- **Exercise requirements**: When you reach the line with "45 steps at" in the data below, begin printing lines exactly, and stop once the line with "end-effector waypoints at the" has been printed.
[Available data]
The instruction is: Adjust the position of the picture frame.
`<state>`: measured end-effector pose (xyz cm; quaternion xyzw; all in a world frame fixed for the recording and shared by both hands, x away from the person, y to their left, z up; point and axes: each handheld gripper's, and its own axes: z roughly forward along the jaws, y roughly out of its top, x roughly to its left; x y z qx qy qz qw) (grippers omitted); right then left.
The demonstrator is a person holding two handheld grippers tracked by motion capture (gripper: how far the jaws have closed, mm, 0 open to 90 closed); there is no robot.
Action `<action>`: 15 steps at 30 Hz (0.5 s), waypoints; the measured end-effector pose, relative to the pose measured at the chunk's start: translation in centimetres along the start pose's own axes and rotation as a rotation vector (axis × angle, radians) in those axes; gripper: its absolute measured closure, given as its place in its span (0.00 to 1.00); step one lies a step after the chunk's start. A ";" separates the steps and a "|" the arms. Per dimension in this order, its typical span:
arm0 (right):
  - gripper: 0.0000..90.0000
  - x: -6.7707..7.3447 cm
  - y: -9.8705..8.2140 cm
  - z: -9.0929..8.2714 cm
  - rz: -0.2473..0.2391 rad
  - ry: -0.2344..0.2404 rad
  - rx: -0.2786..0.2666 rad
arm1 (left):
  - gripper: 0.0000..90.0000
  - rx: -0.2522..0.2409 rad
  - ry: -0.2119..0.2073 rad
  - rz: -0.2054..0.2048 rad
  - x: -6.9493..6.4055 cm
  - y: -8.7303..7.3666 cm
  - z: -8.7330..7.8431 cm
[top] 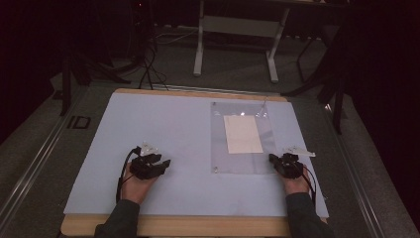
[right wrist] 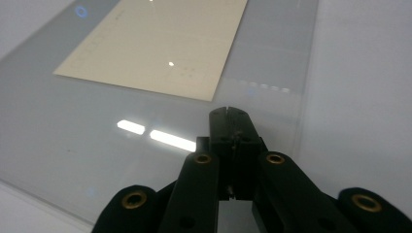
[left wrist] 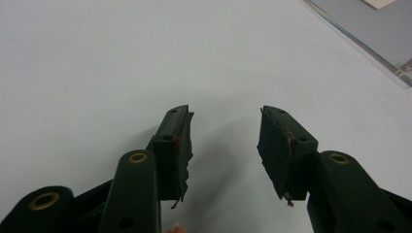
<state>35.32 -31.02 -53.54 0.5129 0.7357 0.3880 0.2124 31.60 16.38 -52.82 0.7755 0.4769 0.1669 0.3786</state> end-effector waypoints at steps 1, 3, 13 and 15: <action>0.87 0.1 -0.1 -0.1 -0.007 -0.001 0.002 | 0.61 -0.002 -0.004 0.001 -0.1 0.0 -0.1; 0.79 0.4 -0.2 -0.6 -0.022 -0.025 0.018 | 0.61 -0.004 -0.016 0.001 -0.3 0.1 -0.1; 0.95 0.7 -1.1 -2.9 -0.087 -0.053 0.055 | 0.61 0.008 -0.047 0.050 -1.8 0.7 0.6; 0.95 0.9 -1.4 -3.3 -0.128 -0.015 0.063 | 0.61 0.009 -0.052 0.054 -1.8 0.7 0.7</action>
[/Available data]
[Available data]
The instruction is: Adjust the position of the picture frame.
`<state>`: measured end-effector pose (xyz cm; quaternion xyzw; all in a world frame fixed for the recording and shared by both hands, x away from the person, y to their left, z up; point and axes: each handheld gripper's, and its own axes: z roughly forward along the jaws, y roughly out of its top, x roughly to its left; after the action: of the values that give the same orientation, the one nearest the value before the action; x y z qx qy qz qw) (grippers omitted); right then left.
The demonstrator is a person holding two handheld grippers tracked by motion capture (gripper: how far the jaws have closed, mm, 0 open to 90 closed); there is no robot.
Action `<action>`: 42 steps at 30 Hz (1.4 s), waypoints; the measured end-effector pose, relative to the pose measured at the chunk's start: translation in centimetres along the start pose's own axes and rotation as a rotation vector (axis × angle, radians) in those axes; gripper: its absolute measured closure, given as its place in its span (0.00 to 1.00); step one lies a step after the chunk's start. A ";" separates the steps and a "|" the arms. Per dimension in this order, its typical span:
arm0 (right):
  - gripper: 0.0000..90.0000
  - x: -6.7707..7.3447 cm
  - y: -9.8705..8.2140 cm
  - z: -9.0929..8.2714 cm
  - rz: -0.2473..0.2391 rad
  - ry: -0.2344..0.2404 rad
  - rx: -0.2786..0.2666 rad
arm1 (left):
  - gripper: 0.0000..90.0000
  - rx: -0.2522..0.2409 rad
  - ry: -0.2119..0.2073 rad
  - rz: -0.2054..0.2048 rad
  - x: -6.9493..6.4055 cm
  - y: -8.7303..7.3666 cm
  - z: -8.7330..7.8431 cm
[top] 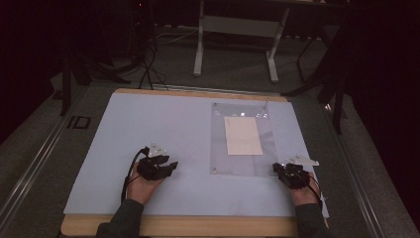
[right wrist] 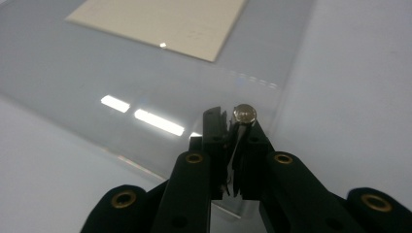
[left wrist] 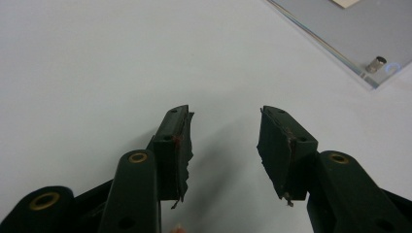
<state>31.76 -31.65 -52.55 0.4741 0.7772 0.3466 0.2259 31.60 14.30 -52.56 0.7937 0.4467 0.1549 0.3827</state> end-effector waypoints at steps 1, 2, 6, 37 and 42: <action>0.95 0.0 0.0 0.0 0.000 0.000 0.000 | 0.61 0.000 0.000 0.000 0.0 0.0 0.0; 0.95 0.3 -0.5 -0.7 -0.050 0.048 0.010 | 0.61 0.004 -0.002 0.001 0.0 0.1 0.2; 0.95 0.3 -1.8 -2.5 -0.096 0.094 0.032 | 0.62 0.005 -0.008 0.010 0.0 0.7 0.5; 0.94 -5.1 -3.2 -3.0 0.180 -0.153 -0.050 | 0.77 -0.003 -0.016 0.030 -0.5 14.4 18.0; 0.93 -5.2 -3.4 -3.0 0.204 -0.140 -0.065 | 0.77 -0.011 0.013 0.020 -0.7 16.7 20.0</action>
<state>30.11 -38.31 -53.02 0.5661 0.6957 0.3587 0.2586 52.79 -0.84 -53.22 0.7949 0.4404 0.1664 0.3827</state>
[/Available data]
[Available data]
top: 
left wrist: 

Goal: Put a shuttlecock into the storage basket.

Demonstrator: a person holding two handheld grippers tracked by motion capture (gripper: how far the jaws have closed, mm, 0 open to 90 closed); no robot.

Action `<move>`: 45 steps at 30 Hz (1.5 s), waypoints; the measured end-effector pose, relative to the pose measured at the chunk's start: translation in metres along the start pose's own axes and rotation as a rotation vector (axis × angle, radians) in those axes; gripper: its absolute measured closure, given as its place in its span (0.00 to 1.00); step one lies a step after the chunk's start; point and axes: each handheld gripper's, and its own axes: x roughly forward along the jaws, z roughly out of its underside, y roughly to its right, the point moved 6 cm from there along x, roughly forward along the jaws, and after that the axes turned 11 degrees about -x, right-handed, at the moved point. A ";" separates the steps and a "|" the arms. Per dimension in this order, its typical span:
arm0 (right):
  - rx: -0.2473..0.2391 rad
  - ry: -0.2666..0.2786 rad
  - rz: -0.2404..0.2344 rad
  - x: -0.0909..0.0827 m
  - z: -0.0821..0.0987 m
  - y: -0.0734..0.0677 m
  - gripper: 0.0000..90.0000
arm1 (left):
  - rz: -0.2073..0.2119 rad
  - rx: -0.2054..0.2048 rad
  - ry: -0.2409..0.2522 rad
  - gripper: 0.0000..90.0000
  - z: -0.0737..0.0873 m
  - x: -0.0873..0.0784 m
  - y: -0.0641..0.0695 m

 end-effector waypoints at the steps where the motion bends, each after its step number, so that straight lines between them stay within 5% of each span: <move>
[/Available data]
- **Task output**:
Action `<move>`: 45 steps at 30 Hz (1.5 s), waypoints; the measured end-effector pose, relative to the pose measured at the chunk's start: translation in metres along the start pose's own axes and rotation as a rotation vector (axis × angle, radians) in those axes; gripper: its absolute measured closure, given as its place in its span (0.00 to 1.00); step one lies a step after the chunk's start; point and axes: each handheld gripper's, and its own axes: x roughly forward along the jaws, z roughly out of its underside, y roughly to its right, the point moved 6 cm from there along x, roughly forward along the jaws, and after that the axes turned 11 degrees about -x, right-handed, at the moved point. A ";" separates the steps and a "|" the arms. Per dimension in this order, its typical span:
arm0 (right):
  - rx: -0.2473..0.2391 rad
  - ry: -0.2666..0.2786 rad
  - rz: -0.2404..0.2344 rad
  - x: -0.0909..0.0827 m
  - z: -0.0821..0.0987 m
  - y: -0.0734..0.0677 m
  - gripper: 0.0000..90.0000
arm1 (left):
  - rz: -0.2073..0.2119 rad
  - rx: -0.2054..0.2048 rad
  - ry: -0.2409..0.2522 rad
  - gripper: 0.0000..90.0000
  - z: -0.0737..0.0873 m
  - x: -0.0873..0.0784 m
  - y: -0.0641..0.0695 m

 end-effector waypoints at the steps where the motion bends, each after its step number, so that straight lines between them stay within 5% of each span: <move>

This output requires nothing more.